Has anyone tested each method to see which is best or is it all just opinions? From what i can see the idea of generating then going to a demo account is pretty pointless. Its no different than using OOS except you waste real time (like weeks, months) instead of moments using OOS in FSB. That just leaves using OOS or straight to live. For me the idea of going directly to live with a generated EA seems a bit of a risk. From the testing i have done in FSB using 20% OOS its pretty clear that over 80% of the strategies generated are simply artifacts of pure coincidence. This is evidenced by the fact you dont actually need any indication of where the OOS data starts when viewing the strategy. Its pretty clear as the equity line drops of a cliff. But OOS isnt perfect either. FSBs implementation is basic to say the least. Although i havent tried it yet from looking over the docs Strategy Quants implementation of OOS is much more geared to using progressive walk forward analysis and using the OOS as a tool that can actually give at least some indication of robustness.

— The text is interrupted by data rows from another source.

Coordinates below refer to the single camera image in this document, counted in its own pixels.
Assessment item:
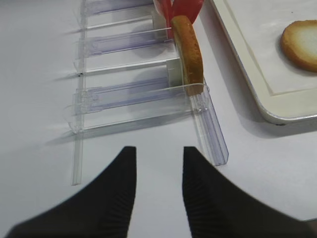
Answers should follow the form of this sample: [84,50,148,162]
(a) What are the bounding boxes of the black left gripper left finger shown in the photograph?
[7,146,137,238]

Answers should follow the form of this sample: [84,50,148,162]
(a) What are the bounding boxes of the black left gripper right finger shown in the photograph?
[182,147,317,238]

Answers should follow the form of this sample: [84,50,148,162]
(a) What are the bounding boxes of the right red tomato slice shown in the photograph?
[172,0,204,24]

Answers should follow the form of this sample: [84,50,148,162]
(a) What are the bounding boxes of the cream metal tray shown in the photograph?
[211,0,317,125]

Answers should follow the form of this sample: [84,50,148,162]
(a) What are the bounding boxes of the clear acrylic left rack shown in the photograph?
[62,0,229,185]

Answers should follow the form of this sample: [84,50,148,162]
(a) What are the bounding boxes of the brown bun in left rack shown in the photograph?
[171,15,204,96]

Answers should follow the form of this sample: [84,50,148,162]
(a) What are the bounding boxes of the bottom bun slice on tray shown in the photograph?
[280,20,317,72]

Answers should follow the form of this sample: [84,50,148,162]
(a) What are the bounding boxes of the white paper liner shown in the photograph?
[226,0,317,94]

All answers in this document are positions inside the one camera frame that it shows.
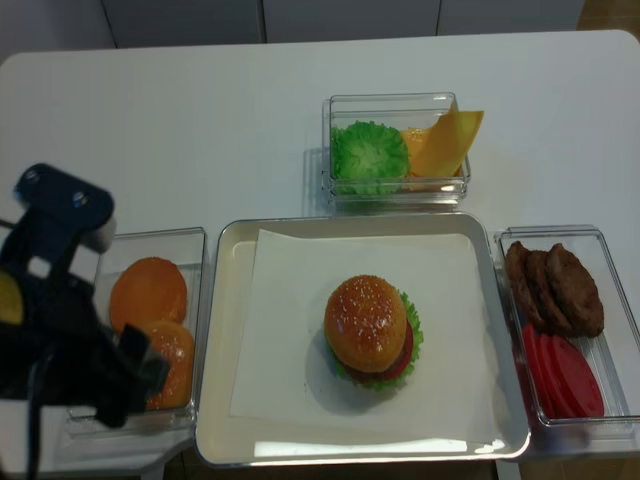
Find green lettuce in container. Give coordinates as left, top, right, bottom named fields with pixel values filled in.
left=330, top=121, right=410, bottom=180

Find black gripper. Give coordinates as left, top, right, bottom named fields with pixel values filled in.
left=1, top=252, right=170, bottom=428

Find yellow cheese slice flat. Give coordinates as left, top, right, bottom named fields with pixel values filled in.
left=401, top=128, right=432, bottom=177

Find red tomato slice under patty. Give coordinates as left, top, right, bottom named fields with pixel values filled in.
left=385, top=322, right=414, bottom=380

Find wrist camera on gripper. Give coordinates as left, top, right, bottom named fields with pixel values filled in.
left=9, top=163, right=116, bottom=263

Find sesame bun in container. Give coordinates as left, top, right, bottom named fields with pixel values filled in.
left=142, top=321, right=194, bottom=410

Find brown patty left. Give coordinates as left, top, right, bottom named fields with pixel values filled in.
left=505, top=241, right=546, bottom=333

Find sesame bun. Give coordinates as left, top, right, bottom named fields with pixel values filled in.
left=323, top=275, right=410, bottom=375
left=142, top=321, right=194, bottom=410

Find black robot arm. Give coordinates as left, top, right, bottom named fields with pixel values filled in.
left=1, top=263, right=170, bottom=428

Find yellow cheese slice upright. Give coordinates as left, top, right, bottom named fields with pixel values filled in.
left=426, top=107, right=484, bottom=177

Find sesame bun top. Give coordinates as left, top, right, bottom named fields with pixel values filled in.
left=323, top=275, right=410, bottom=375

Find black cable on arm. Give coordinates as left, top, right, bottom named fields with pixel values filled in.
left=25, top=344, right=56, bottom=480

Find white parchment paper sheet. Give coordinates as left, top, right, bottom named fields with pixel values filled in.
left=230, top=231, right=500, bottom=443

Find red tomato slice middle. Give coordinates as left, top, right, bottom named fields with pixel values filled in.
left=537, top=334, right=577, bottom=418

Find plain brown bun bottom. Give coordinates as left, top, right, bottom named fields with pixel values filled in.
left=109, top=257, right=187, bottom=332

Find clear container patties and tomato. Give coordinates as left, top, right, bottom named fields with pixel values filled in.
left=494, top=225, right=639, bottom=451

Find silver metal baking tray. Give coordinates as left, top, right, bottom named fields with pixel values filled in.
left=196, top=213, right=530, bottom=466

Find green lettuce leaf under patty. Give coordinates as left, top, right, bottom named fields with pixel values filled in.
left=329, top=291, right=424, bottom=391

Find clear container with buns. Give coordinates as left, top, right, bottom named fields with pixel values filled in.
left=65, top=228, right=210, bottom=439

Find clear container lettuce and cheese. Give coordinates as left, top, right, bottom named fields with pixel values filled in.
left=321, top=92, right=471, bottom=209

As others have pointed out in other posts, using OOS (in FSB at least) can be as much pot luck as not using it as it could simply be that you have by luck selected the period where the market conditions for that generation still apply. They may not apply now. Its got to be worth some testing though.
I was thinking 2 demo accounts for test. Use short timeframe charts (so we can get a decent trade count, so perhaps m-5). The basic plan being take a 6 week data horizon. Generate the best 4 strategies on a given pair, one set of 4 using 20% / 25% OOS, the other using all the data in the generation. The best 4 would be ones where the equity line is still at a steep upwards angle at the very end of the 6 week period. Run them for one week then at the weekend bin them and do a new generation of 4 more of each as before. Repeat for a month. Its just an idea based on comments on other threads about other peoples preferred workflows so sort of covers most angles.
It would be interesting to see which approach worked best (if any have a profit at all). Unfortunately a 15 day trail isnt enough by a long way to get any useful data so i cant do this. Just thinking that surely someone must of done some actual testing to evidence that any methodology they use has some robustness.